- Pitcher/Manager/Owner
- Born: June 15, 1888 Pittsburgh, Pennsylvania
- Died: February 13, 1951 (aged 62) New York, New York
- Batted: UnknownThrew: Right

Negro leagues debut
- 1917, Chicago American Giants

Last appearance
- 1921, Homestead Grays

Teams
- As player Chicago American Giants (1917); Homestead Grays (1918, 1921);

= Sell Hall =

American baseball player (1888–1951)

Sellers McKee Hall (June 15, 1888 – February 13, 1951) was the first African-American music promoter to be based in Pittsburgh, Pennsylvania, as well as professional player and executive in Negro league baseball.

==Music promoter==
During the 1920s and 1930s, as the manager of the city's Pythian Temple, he brought the biggest names in jazz to the city for his popular dances that drew crowds of 1,500 to 2,000. Several of the acts that Hall booked include Duke Ellington, Count Basie, Fletcher Henderson, Billy Eckstine, Cab Calloway and Don Redman. Hall was also a rival of Gus Greenlee, the owner of the Crawford Grill and the Pittsburgh Crawfords, and Cumberland Posey, the owner of the Homestead Grays. During the off-season from baseball Hall worked as a nightclub manager and dance promoter. He also worked as a writer for the Pittsburgh Courier in 1912.

==Professional sports==
Hall became a multi-sport athletic star excelling in track, football, basketball, and baseball playing for Pittsburgh's Central High School. Upon graduation, he took a job at the United States Postal Service, however he continued his athletic career playing for sandlot and semi-pro teams in baseball, football, and basketball. He also competed in independent track meets as a short distance runner and a jumper. Sell became a star pitcher with the independent club team Pittsburgh Colored Collegians in 1913, with his brother, Howard 'Ram" Hall, serving as his catcher. The Collegians were the then-chief rivals of Homestead Grays. He joined the Daddy Clay's Giants in April 1917, and was then signed by Cumberland Posey to play for the Grays in 1917 and 1918. Sell left the Grays at the end of the 1918 season, when he was recruited by Rube Foster to pitch for the Chicago American Giants. However, he returned to pitch for the Grays in 1938 for an old-timers game celebrating the Grays 25th anniversary.

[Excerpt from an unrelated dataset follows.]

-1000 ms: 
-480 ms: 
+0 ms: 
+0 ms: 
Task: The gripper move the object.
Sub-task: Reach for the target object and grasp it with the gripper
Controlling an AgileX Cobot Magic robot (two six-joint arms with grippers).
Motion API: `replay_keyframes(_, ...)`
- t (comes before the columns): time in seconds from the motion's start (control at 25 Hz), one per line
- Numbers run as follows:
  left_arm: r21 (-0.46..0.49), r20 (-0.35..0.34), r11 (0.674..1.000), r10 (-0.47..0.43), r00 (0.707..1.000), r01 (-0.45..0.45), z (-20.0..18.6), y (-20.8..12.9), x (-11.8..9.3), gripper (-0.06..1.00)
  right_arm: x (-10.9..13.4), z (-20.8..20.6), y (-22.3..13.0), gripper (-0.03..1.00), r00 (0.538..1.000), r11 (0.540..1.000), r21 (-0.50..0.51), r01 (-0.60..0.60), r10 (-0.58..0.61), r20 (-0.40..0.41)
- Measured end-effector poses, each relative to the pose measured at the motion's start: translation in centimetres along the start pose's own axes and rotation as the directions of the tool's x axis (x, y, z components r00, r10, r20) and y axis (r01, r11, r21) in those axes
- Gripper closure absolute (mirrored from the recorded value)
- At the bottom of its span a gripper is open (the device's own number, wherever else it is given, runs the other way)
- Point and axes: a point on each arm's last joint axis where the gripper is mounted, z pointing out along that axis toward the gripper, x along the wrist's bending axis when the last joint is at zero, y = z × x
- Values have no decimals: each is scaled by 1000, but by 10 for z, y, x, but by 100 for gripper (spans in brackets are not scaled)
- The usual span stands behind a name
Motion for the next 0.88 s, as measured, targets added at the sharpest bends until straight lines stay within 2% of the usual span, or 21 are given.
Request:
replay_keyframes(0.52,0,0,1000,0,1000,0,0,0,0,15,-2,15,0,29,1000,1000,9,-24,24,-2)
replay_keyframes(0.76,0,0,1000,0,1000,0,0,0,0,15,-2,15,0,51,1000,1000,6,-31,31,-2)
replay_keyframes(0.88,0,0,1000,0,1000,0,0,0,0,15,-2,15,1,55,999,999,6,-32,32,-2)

In 1920 Sell's Pittsburgh American Giants, also known as the "Green Socks", played in the newly built Central Park, the first African American owned baseball park in Pittsburgh's history. In 1924 Sell purchased the field. Sell continued to pitch with the Giants until 1925 throwing a four hitter in Warren Ohio. In 1922 Sell fielded a team called the Cuban X-Giants, which had several played speaking fake Spanish and pretending to be Cubans. In 1925 Sell sold the Central Park and it became a summer dancing pavilion.

==Personal life==
Sellers and his wife Marguerite, gave birth to 12 children. Their eldest, Doris, later became the first black female manager with the Pittsburgh Housing Authority, after being turned down to be an English teacher in the Pittsburgh Public Schools in the late 1930s base upon her race. She celebrated her 100th birthday on June 1, 2014. Hall divorced his wife and moved to Chicago in 1939. In 1941 he became a deputy sheriff in Chicago, however he still continued to book dances.

In August 1946 Hall was arrested in Chicago and brought back to Pittsburgh, charged with failure to pay child support. Owing over $3,000 in unpaid child support he pleaded guilty. At the time, Hall was unemployed and was waiting money to funnel in from a bottle cap invention of his, as well as royalties from seven songs that he had written and published. He died on February 13, 1951, after a long illness, at the age of 62.